**Work task**
From the data below, please reproduce exactly everything from the line that contains "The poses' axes" down to the line that contains "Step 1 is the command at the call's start", with both ends included.

**Records to process**
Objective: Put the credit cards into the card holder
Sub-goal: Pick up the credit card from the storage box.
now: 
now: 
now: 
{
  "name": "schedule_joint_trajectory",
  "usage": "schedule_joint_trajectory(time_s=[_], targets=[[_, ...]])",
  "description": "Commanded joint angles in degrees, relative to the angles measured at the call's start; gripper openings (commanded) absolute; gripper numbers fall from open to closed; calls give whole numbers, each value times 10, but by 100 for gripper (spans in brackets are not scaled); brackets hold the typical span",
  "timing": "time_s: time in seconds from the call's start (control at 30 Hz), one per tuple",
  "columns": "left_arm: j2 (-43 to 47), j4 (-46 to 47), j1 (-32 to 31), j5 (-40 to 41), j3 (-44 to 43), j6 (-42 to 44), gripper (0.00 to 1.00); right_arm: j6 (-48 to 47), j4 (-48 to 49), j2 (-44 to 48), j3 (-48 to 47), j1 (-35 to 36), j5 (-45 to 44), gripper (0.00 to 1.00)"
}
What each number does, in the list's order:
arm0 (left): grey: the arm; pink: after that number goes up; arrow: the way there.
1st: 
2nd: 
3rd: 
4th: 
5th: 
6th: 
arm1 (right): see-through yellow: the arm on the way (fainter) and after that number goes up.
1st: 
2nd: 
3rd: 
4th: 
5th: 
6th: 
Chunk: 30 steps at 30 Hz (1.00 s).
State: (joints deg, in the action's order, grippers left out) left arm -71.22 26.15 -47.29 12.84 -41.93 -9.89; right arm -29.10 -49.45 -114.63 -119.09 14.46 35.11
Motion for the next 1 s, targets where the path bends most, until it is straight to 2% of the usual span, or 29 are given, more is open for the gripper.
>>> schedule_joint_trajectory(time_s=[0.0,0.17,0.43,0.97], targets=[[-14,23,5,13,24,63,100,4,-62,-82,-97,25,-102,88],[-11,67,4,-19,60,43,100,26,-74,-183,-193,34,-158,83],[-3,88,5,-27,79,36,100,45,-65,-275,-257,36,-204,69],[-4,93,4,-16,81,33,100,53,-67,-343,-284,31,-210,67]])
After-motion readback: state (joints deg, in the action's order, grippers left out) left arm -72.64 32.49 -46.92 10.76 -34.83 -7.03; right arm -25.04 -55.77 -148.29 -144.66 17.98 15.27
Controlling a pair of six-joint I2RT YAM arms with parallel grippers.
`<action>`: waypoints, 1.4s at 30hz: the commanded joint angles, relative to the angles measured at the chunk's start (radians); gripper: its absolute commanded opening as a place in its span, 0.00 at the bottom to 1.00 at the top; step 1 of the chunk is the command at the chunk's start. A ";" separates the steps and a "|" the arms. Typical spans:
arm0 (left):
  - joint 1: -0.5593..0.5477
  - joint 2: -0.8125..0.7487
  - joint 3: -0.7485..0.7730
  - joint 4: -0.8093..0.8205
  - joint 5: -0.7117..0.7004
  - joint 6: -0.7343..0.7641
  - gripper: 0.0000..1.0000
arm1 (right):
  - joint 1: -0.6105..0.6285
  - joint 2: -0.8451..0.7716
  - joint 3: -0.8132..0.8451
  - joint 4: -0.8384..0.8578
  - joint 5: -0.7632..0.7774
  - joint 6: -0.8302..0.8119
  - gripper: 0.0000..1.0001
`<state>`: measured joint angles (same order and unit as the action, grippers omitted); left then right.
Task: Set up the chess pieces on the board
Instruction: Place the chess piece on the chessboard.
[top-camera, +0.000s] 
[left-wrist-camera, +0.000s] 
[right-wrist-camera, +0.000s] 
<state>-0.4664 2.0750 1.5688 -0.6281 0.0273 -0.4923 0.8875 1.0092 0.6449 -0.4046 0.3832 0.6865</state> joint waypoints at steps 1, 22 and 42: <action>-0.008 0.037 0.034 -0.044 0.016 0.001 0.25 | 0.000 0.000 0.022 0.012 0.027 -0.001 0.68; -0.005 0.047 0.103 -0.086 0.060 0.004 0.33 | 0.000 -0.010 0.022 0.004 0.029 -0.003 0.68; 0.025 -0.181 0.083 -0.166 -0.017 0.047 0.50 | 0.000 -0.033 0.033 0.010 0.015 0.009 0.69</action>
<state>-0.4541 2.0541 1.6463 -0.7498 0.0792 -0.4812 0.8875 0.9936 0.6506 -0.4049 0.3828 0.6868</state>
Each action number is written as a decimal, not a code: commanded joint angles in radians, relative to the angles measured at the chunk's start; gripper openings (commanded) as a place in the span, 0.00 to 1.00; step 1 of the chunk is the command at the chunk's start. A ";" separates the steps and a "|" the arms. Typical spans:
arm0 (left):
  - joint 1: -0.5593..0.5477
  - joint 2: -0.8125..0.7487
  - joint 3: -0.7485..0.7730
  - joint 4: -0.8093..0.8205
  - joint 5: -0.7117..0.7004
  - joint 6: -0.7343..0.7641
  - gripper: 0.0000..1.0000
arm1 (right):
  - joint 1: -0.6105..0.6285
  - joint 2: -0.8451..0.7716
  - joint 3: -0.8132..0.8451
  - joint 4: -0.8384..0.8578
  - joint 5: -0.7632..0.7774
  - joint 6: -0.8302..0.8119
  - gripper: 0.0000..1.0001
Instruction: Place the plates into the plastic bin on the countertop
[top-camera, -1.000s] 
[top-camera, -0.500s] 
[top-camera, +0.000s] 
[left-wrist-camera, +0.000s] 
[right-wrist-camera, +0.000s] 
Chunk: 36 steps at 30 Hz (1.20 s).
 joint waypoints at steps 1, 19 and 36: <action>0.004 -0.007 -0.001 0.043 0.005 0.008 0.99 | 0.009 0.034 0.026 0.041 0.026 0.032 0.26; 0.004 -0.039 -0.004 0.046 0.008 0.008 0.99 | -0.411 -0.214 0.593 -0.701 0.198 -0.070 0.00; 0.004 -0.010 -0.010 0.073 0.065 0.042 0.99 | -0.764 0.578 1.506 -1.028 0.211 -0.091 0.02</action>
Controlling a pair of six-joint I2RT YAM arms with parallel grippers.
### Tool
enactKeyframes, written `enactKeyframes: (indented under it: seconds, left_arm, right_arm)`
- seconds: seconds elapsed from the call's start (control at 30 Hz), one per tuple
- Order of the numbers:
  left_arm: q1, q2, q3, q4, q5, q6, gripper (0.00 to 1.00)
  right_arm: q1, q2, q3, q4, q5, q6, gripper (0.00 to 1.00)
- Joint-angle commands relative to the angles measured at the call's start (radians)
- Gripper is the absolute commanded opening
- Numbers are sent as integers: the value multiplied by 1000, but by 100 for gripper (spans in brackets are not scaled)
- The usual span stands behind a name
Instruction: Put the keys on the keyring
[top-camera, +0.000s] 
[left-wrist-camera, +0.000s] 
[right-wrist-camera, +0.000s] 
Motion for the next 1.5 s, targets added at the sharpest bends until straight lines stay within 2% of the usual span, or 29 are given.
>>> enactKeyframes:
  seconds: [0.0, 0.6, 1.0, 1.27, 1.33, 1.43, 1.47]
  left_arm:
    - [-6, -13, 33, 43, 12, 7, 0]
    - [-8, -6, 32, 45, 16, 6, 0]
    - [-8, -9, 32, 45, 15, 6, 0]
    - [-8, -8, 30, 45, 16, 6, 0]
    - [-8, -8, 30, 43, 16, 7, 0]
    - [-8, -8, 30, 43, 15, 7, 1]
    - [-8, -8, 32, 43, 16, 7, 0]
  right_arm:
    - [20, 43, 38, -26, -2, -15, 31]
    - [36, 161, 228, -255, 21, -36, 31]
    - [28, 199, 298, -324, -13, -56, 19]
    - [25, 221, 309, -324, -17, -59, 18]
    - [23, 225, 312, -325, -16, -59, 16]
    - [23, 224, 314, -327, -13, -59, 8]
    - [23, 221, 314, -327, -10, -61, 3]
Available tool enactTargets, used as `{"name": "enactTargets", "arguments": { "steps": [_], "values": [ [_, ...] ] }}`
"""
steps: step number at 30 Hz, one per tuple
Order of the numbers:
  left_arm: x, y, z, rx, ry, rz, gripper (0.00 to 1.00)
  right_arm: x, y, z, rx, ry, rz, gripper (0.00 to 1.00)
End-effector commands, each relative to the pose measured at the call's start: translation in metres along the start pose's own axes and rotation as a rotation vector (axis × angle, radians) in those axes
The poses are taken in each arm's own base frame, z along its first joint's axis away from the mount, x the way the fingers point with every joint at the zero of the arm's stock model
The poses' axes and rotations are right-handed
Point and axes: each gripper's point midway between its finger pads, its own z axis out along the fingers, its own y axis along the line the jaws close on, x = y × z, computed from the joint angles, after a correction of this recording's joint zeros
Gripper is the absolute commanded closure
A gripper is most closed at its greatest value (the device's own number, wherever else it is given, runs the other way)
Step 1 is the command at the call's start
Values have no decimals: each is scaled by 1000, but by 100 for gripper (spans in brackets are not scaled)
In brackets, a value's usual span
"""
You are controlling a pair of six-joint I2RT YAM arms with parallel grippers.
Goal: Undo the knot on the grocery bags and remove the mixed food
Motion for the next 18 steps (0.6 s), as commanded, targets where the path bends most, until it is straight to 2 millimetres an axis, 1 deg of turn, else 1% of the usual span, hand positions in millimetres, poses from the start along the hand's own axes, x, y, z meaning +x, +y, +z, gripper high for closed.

**Your solution**
The poses' axes and rotations are right-handed
Point and axes: each gripper's point midway between its finger pads, its own z axis out along the fingers, its own y axis along the line the jaws close on, x = y × z, computed from the joint angles, after a correction of this recording's joint zeros
Gripper is the absolute commanded closure
A gripper is most closed at its greatest value (the device's own number, wherever else it is given, runs the other way)
Step 1 is the command at the call's start

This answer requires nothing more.